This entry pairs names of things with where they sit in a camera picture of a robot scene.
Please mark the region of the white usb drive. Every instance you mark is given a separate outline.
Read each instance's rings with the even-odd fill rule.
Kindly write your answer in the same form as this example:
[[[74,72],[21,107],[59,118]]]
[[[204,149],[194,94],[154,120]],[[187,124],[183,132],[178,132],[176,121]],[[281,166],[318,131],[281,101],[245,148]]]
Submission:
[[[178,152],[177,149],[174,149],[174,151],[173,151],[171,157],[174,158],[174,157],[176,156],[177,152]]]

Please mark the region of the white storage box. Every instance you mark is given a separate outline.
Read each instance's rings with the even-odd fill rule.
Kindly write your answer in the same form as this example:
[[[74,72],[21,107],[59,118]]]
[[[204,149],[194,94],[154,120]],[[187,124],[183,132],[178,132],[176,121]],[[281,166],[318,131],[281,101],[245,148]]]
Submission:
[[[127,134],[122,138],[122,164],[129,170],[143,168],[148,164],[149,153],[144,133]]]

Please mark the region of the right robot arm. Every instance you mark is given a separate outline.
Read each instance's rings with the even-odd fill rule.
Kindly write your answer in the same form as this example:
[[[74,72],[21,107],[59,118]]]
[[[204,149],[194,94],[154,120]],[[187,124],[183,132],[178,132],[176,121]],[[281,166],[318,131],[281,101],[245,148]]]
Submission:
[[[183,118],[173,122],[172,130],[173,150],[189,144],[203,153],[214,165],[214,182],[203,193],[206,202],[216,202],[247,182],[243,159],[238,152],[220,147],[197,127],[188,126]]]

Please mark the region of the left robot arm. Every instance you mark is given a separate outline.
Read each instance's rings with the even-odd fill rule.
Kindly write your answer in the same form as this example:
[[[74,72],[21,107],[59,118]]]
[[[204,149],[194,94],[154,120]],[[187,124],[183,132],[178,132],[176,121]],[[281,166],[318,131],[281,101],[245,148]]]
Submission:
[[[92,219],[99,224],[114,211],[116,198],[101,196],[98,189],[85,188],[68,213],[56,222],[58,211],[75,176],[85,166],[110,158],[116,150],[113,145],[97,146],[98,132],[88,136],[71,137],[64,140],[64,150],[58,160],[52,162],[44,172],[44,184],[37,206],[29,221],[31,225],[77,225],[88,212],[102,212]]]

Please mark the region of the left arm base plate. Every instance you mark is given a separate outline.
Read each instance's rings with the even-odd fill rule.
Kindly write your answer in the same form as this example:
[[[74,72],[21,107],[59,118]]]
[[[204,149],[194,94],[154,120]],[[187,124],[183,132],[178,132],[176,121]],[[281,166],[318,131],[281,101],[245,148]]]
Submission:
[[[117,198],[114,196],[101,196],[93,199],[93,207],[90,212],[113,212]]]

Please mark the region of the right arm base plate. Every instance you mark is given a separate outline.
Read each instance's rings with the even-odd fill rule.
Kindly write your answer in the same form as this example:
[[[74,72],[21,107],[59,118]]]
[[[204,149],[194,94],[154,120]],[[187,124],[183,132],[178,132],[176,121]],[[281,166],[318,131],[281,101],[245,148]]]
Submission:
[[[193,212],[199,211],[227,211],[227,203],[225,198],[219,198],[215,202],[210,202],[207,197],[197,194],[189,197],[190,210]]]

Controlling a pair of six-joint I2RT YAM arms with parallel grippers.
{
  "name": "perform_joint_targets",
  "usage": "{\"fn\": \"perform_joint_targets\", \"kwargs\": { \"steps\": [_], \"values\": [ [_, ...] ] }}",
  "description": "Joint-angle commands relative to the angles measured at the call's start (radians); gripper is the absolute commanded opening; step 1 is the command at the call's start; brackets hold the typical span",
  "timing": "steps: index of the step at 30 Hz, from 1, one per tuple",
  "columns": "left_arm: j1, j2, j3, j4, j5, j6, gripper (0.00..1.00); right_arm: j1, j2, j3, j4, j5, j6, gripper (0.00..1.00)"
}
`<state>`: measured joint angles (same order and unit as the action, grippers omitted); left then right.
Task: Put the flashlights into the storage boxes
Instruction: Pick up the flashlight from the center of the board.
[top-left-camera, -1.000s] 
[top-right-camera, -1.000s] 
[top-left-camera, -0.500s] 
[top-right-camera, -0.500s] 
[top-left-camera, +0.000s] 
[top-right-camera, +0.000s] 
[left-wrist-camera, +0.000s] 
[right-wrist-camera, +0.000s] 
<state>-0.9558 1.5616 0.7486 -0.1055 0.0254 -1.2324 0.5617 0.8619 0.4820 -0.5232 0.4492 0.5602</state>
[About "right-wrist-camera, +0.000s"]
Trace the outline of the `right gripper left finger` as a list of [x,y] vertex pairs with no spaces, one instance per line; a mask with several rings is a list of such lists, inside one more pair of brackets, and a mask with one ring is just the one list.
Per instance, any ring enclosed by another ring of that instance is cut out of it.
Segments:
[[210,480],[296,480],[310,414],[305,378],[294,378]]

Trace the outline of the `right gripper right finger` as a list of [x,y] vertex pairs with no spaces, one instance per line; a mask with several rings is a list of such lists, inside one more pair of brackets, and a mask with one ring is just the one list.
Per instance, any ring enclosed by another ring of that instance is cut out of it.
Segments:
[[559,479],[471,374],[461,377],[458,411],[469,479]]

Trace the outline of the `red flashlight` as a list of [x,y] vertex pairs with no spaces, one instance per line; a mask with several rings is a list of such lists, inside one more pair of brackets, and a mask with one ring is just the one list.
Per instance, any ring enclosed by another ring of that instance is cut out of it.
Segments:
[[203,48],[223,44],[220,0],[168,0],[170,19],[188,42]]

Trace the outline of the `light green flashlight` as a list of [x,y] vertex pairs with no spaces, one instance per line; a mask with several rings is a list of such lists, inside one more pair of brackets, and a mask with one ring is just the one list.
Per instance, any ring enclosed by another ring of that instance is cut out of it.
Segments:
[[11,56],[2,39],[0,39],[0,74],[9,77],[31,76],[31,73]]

_ _ _

**Aim of the task:** Only a number is needed here: how many lines of the data include the word "angles"?

**Result of this task:** 2